The financial world by-and-large views Buffett as an objective observer, a rare investor who still considers the best interests of common man when he speaks. Each year, there is much hullabaloo over the letter Buffett writes to the shareholders of Berkshire Hathaway. When Buffett makes a claim, the financial world coos and repeats it without question.


I concede that Buffett is a talented investor and a great communicator. He clearly has had great success and has much to offer. But that shouldn't blind anyone to the fact that Buffett is not a trusted observer. He's a crony capitalist who bends the truth to serve his long-held ideological commitment to big government.


In the early stages of the financial crisis, when I was writing and promoting my first book Crash Proof to warn private investors about trouble ahead, Buffett was accumulating shares in companies such as Goldman Sachs, Wells Fargo, Bank of America, and General Electric. I knew these companies were insolvent, so I wouldn't touch them with gardening gloves on. When the credit markets seized up, Buffett worked behind the scenes and in public to make sure each of his pet companies were bailed out. This was not by coincidence. Buffett actually stated in September 2008 that he would not have invested in Goldman Sachs if not for the implicit guarantee of federal assistance. As a result, he profited at the expense of taxpayers at the very time when they were losing their savings in the markets. Meanwhile, many "in the know" politicians bought  Berkshire stock during the height of the crisis, making a profit from their votes, and giving them incentive to revere Buffett all the more. Buffett once said if that if the government didn't bailout failed companies, he would be "having my Thanksgiving dinner at McDonald's instead of having a big dinner at my daughter's." Seems like there were two bloated turkeys at that meal.   
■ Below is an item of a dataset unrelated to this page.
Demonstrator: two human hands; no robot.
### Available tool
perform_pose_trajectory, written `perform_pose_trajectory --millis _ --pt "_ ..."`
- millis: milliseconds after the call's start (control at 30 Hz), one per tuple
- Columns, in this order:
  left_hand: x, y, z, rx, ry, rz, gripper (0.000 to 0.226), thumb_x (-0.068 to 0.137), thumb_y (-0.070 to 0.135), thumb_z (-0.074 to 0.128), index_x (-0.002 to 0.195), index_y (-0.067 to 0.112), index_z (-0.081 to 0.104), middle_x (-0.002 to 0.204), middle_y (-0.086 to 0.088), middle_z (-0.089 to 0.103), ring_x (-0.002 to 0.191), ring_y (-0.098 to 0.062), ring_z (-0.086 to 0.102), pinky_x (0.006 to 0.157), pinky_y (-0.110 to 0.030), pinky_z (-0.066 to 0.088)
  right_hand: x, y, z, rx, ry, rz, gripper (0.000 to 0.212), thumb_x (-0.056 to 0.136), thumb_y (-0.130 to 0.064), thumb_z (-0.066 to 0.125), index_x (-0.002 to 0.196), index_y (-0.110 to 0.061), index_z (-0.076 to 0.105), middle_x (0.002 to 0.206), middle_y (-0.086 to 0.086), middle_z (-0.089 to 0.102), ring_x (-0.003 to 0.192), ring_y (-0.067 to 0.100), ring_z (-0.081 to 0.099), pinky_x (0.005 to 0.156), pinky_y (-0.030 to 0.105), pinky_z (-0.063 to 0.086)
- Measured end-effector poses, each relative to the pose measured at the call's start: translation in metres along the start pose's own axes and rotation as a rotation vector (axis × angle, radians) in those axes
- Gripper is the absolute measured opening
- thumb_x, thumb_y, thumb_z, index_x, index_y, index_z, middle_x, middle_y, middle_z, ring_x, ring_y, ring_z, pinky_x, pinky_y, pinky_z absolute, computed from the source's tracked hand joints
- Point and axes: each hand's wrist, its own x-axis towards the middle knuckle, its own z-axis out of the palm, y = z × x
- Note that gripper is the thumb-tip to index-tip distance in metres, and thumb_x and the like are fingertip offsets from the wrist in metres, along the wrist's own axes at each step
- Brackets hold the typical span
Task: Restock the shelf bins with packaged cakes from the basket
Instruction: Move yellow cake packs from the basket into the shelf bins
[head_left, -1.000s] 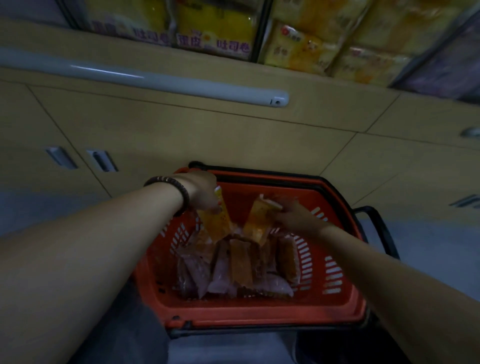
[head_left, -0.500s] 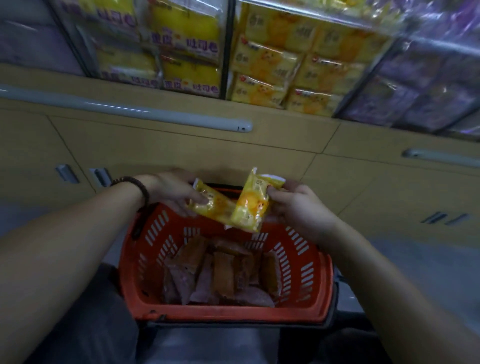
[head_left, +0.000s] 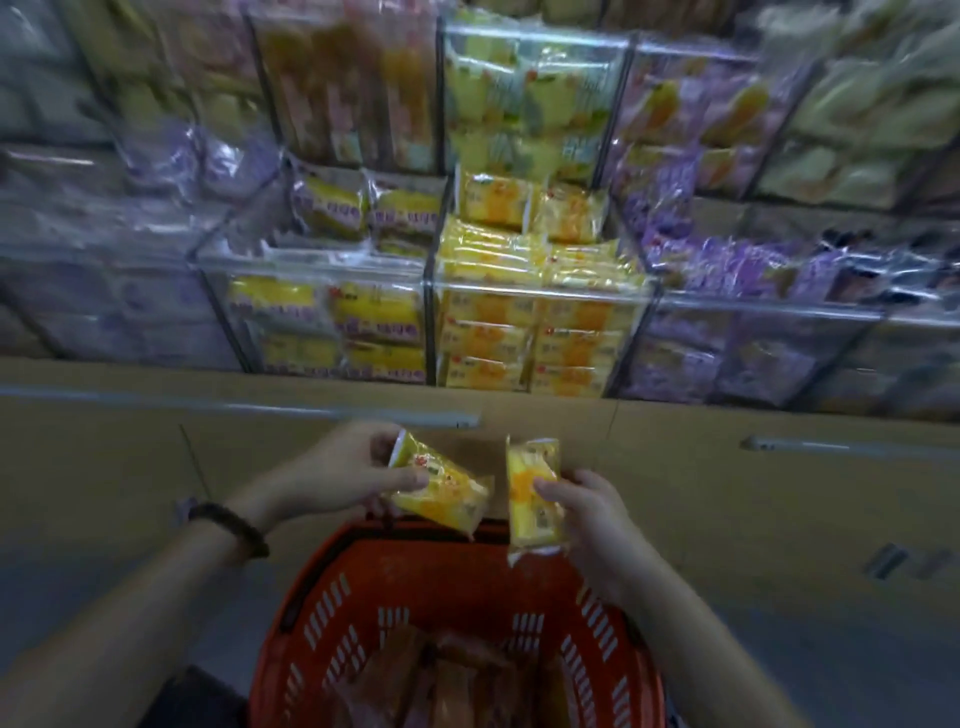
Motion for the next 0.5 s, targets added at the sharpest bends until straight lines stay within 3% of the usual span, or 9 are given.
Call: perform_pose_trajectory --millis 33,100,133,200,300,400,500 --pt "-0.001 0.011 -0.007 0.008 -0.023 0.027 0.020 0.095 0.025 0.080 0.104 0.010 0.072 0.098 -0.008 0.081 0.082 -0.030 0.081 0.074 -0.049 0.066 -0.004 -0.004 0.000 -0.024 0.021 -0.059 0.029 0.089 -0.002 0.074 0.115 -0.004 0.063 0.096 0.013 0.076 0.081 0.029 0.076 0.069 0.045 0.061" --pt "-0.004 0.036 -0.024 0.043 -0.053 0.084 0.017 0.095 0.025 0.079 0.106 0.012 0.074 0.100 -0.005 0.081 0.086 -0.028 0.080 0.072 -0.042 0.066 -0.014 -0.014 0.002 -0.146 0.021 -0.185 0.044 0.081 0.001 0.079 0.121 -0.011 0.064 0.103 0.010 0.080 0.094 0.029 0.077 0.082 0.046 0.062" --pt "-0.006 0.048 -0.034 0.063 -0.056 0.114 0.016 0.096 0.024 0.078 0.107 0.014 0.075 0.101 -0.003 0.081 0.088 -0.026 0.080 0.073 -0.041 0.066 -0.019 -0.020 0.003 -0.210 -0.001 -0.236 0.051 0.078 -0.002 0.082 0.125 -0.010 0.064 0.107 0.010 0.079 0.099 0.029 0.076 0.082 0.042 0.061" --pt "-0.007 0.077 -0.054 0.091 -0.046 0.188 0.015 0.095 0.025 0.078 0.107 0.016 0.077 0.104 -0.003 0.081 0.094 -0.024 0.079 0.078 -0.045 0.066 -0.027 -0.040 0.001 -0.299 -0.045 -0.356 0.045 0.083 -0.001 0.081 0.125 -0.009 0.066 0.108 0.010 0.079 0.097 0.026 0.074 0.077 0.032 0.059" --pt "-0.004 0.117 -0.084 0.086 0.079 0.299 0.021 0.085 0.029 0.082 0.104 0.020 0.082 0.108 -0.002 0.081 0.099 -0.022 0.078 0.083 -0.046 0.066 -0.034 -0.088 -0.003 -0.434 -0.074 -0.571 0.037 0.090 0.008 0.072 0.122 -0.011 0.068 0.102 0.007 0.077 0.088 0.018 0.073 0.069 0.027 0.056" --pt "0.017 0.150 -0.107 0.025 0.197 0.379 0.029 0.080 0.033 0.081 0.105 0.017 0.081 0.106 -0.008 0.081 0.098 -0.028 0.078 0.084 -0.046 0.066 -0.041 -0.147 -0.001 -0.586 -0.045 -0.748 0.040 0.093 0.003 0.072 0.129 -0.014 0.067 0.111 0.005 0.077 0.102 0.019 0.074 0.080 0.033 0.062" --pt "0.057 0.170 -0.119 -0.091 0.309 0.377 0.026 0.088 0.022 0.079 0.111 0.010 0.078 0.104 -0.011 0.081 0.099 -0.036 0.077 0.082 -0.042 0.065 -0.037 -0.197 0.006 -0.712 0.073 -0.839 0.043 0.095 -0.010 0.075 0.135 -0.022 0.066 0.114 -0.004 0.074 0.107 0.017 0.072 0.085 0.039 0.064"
If Buffett were a true capitalist, he would be in favor of gold. He has noted that the value of the dollar has fallen 86% since he took over Berkshire Hathaway in 1965 and even said in his latest shareholder letter that investors are "right to be fearful of paper money." But he continues to harp on gold. It seems the only unit of account Mr. Buffett approves are shares of his own company!


The adoption of an independent measure of value like gold presents two problems to Buffett. First, it would reduce the nominal returns of his dollar-based investing strategy. Second, it would restrict Washington's ability to goose the financial system in his favor.


In the 19th century, when gold and silver were legal tender, the outsized returns to which Buffett has become accustomed were much harder to earn. Most people kept their money in physical bullion or bank deposits - and earned a real rate of return. Now, under the fiat system, working folks are forced into the more complicated world of equity investing. This, too, can generate real returns, but it's a tougher playing field for the inexperienced.


Also, the fiat system artificially balloons the financial services portion of the economy. In the 19th century, fortunes were made more often by business owners than simple equity investors. People were more likely to rewarded for providing a productive service than having direct access to the Fed's discount window.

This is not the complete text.